Your copy should contain exactly the lines from the start of the material through the line containing "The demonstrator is", and no pictures.

[[ Data section open ]]

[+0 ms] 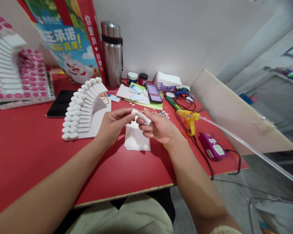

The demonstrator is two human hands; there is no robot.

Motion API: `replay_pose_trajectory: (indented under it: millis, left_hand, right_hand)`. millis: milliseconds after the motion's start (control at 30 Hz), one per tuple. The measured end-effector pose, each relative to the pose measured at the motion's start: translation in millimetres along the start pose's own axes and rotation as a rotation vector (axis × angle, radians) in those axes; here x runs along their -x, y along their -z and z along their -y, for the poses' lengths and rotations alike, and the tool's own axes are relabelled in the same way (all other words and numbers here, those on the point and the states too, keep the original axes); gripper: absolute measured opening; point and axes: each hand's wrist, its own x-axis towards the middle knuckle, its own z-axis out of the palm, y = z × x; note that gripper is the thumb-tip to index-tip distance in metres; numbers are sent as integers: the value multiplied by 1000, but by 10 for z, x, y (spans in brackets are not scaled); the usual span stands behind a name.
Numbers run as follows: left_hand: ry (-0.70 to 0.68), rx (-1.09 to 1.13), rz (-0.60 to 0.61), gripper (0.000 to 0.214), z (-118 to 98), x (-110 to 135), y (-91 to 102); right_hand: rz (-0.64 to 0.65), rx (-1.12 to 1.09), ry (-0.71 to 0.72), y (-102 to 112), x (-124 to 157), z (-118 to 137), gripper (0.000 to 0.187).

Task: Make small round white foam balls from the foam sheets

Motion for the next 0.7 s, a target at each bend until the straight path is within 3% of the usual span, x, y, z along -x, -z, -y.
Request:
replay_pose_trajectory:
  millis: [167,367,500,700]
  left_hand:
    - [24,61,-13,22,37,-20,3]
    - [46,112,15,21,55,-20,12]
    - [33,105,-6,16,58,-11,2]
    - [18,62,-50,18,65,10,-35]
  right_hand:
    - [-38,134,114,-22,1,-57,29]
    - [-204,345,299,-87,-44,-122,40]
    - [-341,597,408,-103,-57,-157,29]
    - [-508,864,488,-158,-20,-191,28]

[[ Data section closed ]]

Task solution –
[+0 ms] 

The demonstrator is two human hands; there is no robot.

Output is finished, and nothing else is required.